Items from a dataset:
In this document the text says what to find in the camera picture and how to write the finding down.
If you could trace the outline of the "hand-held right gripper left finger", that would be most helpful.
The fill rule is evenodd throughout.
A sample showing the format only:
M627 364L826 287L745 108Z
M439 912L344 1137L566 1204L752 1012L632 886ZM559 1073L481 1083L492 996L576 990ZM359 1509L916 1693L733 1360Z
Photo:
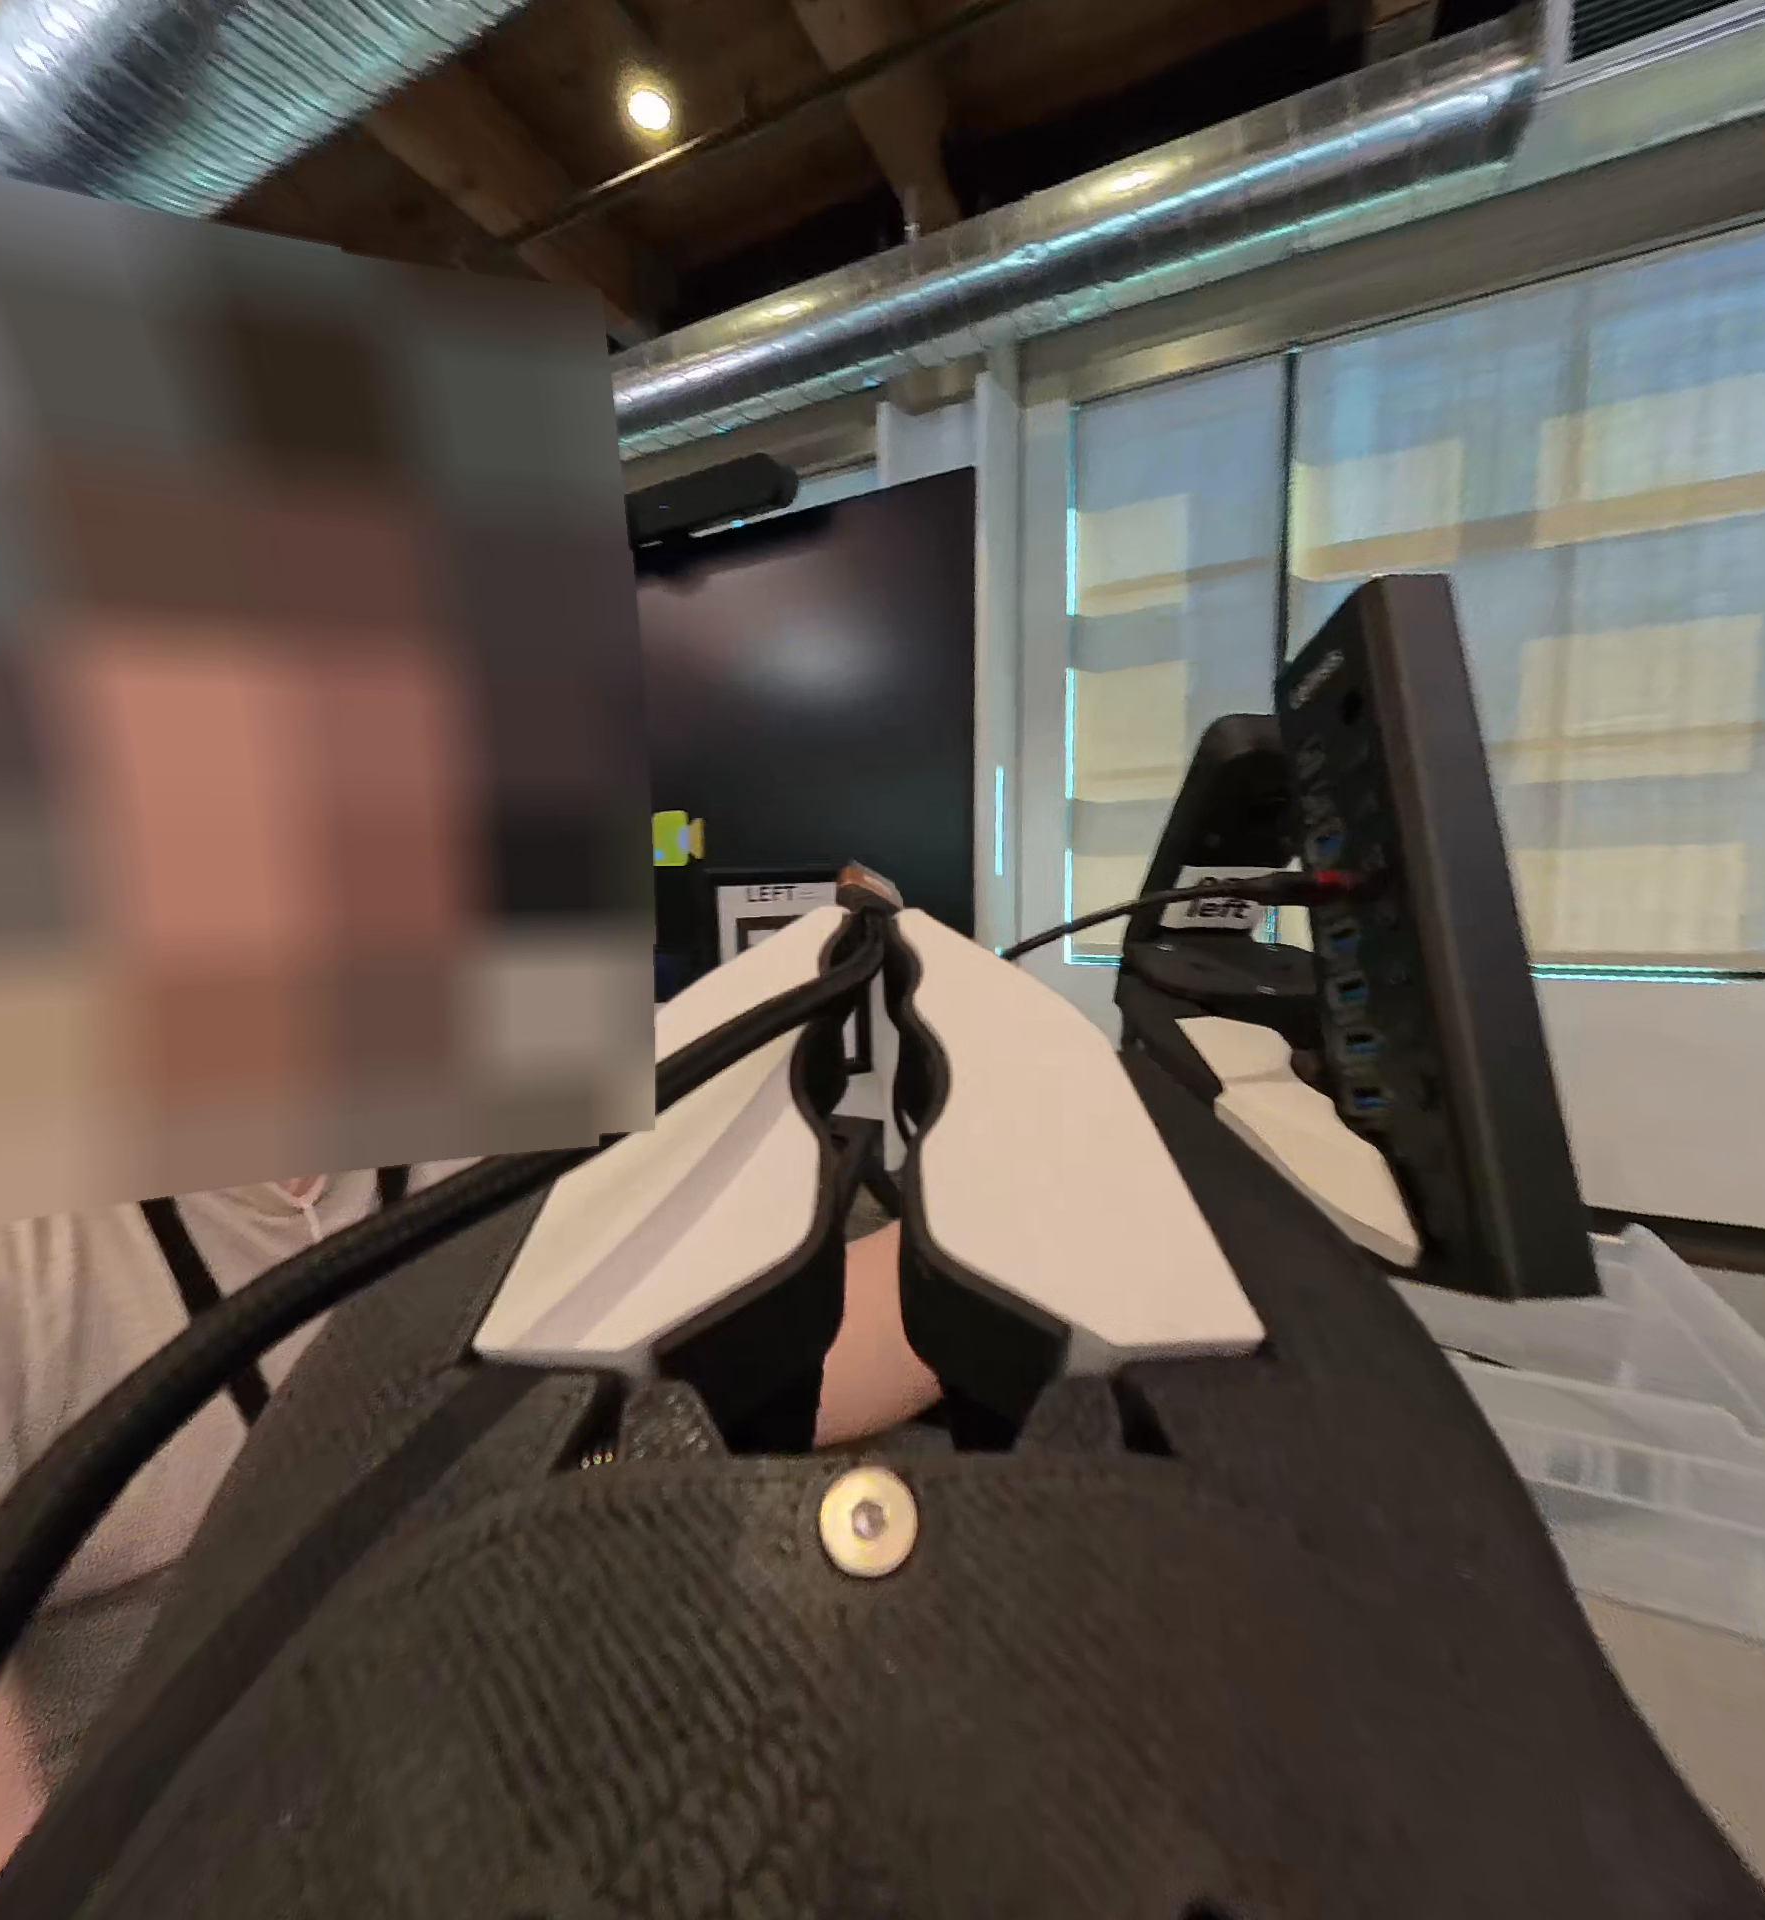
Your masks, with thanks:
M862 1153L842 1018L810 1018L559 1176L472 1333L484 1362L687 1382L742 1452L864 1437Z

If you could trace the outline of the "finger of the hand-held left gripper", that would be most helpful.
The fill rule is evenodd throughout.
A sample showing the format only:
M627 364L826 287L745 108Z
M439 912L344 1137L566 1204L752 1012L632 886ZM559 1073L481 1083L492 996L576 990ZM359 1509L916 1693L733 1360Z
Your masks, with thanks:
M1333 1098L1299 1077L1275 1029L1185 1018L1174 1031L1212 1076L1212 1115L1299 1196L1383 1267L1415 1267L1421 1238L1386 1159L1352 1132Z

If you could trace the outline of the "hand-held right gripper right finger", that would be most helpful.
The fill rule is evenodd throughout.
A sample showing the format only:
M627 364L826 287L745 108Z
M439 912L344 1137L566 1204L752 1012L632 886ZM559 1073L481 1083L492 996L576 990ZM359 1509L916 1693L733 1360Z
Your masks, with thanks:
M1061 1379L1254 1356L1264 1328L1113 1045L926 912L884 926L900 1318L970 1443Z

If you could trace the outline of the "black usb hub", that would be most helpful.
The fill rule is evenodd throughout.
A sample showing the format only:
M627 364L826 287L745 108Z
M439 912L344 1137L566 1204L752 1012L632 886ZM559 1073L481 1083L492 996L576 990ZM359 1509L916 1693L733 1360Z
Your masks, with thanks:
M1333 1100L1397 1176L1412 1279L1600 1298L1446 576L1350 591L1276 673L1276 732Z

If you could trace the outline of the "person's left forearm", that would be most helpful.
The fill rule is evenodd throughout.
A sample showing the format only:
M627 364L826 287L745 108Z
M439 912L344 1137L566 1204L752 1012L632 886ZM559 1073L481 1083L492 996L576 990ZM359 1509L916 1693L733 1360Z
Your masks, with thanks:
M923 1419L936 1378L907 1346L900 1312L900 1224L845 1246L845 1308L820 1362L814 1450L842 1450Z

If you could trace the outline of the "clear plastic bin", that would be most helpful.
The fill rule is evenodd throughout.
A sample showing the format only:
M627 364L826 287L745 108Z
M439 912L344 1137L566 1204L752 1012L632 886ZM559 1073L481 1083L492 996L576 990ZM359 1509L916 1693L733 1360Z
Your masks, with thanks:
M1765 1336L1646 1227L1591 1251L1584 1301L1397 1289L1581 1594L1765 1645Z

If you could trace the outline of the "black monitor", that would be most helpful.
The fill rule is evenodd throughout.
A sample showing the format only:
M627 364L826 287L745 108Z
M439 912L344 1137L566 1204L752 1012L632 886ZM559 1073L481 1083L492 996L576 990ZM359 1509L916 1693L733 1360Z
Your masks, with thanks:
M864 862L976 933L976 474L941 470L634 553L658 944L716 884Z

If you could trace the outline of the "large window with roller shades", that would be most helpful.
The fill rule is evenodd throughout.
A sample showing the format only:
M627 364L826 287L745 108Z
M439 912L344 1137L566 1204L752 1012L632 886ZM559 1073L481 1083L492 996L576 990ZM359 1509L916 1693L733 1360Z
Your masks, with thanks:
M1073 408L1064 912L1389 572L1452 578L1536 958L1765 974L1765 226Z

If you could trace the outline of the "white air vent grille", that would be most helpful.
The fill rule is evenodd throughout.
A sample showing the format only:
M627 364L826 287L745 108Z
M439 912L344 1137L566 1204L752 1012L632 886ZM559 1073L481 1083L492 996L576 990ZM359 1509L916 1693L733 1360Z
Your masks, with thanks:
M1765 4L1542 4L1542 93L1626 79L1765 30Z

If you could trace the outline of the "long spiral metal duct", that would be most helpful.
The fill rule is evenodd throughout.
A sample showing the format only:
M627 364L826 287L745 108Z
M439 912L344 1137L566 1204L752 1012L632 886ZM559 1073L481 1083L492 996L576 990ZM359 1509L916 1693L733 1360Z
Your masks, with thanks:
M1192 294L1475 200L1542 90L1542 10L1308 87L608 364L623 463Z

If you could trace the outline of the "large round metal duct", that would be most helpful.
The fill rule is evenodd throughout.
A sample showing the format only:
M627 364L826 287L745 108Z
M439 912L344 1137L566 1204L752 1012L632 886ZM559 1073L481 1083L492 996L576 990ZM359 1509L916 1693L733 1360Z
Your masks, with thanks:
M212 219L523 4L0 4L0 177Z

▶ What you should do: Pictures are to be dropped, and the remaining data set down exactly.

▶ Written answer:
In this document the text says what to find in the camera picture and how to write the finding down.
If you could trace the outline of the "hand-held right gripper left finger", that would be most helpful.
The fill rule is evenodd throughout.
A sample showing the format only:
M627 364L826 287L745 108Z
M439 912L344 1137L566 1204L752 1012L632 886ZM559 1073L481 1083L492 996L576 990ZM359 1509L916 1693L733 1360Z
Photo:
Your masks, with thanks:
M862 1153L842 1018L810 1018L559 1176L472 1333L484 1362L687 1382L742 1452L864 1437Z

If you could trace the outline of the "finger of the hand-held left gripper", that would be most helpful.
The fill rule is evenodd throughout.
A sample showing the format only:
M627 364L826 287L745 108Z
M439 912L344 1137L566 1204L752 1012L632 886ZM559 1073L481 1083L492 996L576 990ZM359 1509L916 1693L733 1360Z
Your masks, with thanks:
M1333 1098L1299 1077L1275 1029L1185 1018L1174 1031L1212 1076L1212 1115L1299 1196L1383 1267L1415 1267L1421 1238L1386 1159L1352 1132Z

If you could trace the outline of the "hand-held right gripper right finger", that would be most helpful.
The fill rule is evenodd throughout.
A sample showing the format only:
M627 364L826 287L745 108Z
M439 912L344 1137L566 1204L752 1012L632 886ZM559 1073L481 1083L492 996L576 990ZM359 1509L916 1693L733 1360Z
Your masks, with thanks:
M1061 1379L1254 1356L1264 1328L1113 1045L926 912L884 926L900 1318L970 1443Z

If you could trace the outline of the "black usb hub", that would be most helpful.
The fill rule is evenodd throughout.
A sample showing the format only:
M627 364L826 287L745 108Z
M439 912L344 1137L566 1204L752 1012L632 886ZM559 1073L481 1083L492 996L576 990ZM359 1509L916 1693L733 1360Z
Your masks, with thanks:
M1333 1100L1397 1176L1412 1279L1600 1298L1446 576L1350 591L1276 673L1276 732Z

If you could trace the outline of the "person's left forearm", that would be most helpful.
The fill rule is evenodd throughout.
A sample showing the format only:
M627 364L826 287L745 108Z
M439 912L344 1137L566 1204L752 1012L632 886ZM559 1073L481 1083L492 996L576 990ZM359 1509L916 1693L733 1360Z
Your masks, with thanks:
M923 1419L936 1378L907 1346L900 1312L900 1224L845 1246L845 1308L820 1362L814 1450L842 1450Z

If you could trace the outline of the "clear plastic bin", that would be most helpful.
The fill rule is evenodd throughout.
A sample showing the format only:
M627 364L826 287L745 108Z
M439 912L344 1137L566 1204L752 1012L632 886ZM559 1073L481 1083L492 996L576 990ZM359 1509L916 1693L733 1360Z
Your masks, with thanks:
M1765 1336L1646 1227L1591 1251L1584 1301L1397 1289L1581 1594L1765 1645Z

If you could trace the outline of the "black monitor", that would be most helpful.
The fill rule is evenodd throughout.
A sample showing the format only:
M627 364L826 287L745 108Z
M439 912L344 1137L566 1204L752 1012L632 886ZM559 1073L481 1083L492 996L576 990ZM359 1509L916 1693L733 1360Z
Your masks, with thanks:
M864 862L976 933L976 474L941 470L634 553L658 944L716 884Z

If you could trace the outline of the "large window with roller shades", that would be most helpful.
The fill rule is evenodd throughout.
A sample showing the format only:
M627 364L826 287L745 108Z
M439 912L344 1137L566 1204L752 1012L632 886ZM559 1073L481 1083L492 996L576 990ZM359 1509L916 1693L733 1360Z
Your masks, with thanks:
M1073 408L1064 912L1389 572L1452 578L1536 958L1765 974L1765 226Z

If you could trace the outline of the "white air vent grille", that would be most helpful.
The fill rule is evenodd throughout.
A sample showing the format only:
M627 364L826 287L745 108Z
M439 912L344 1137L566 1204L752 1012L632 886ZM559 1073L481 1083L492 996L576 990ZM359 1509L916 1693L733 1360Z
Your masks, with thanks:
M1765 4L1542 4L1542 93L1626 79L1765 30Z

If you could trace the outline of the "long spiral metal duct", that would be most helpful.
The fill rule is evenodd throughout.
A sample showing the format only:
M627 364L826 287L745 108Z
M439 912L344 1137L566 1204L752 1012L632 886ZM559 1073L481 1083L492 996L576 990ZM359 1509L916 1693L733 1360Z
Your masks, with thanks:
M1192 294L1475 200L1542 90L1542 10L1308 87L608 364L623 463Z

If you could trace the outline of the "large round metal duct", that would be most helpful.
The fill rule is evenodd throughout.
A sample showing the format only:
M627 364L826 287L745 108Z
M439 912L344 1137L566 1204L752 1012L632 886ZM559 1073L481 1083L492 996L576 990ZM359 1509L916 1693L733 1360Z
Your masks, with thanks:
M212 219L523 4L0 4L0 177Z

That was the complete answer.